**Task instructions**: Copying nothing before it, reproduce the line that holds "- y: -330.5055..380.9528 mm" and every line after it in the data, exactly.

**Information supplied**:
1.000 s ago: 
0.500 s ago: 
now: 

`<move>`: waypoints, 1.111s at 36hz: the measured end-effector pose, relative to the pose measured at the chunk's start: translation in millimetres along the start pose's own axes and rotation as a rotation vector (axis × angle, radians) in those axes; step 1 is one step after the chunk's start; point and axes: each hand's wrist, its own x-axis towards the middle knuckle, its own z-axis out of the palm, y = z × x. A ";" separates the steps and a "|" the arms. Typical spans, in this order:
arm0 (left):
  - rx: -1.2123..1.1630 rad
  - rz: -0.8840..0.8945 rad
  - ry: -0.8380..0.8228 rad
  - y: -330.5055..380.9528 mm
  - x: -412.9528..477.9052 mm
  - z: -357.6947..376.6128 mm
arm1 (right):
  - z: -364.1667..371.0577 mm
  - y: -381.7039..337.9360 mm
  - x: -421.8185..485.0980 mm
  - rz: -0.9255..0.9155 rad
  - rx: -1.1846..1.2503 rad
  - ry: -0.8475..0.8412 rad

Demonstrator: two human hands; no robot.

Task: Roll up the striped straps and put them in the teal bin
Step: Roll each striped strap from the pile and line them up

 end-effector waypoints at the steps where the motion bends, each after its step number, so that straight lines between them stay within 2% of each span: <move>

**Exercise answer**:
  - y: -330.5055..380.9528 mm
  - x: -412.9528..477.9052 mm
  - z: -357.6947..376.6128 mm
arm1 (right):
  - z: -364.1667..371.0577 mm
  - y: -381.7039..337.9360 mm
  - x: -421.8185..485.0980 mm
  - rz: -0.9255..0.9155 rad
  - rx: -1.1846..1.2503 rad
  - ry: -0.8475..0.8412 rad

Demonstrator: two human hands; no robot.

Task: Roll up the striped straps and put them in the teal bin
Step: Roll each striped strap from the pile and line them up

 end-effector waypoints at the steps where the motion bends, each after its step number, so that straight lines between them stay within 2% of each span: <move>

What the answer needed to say has been said.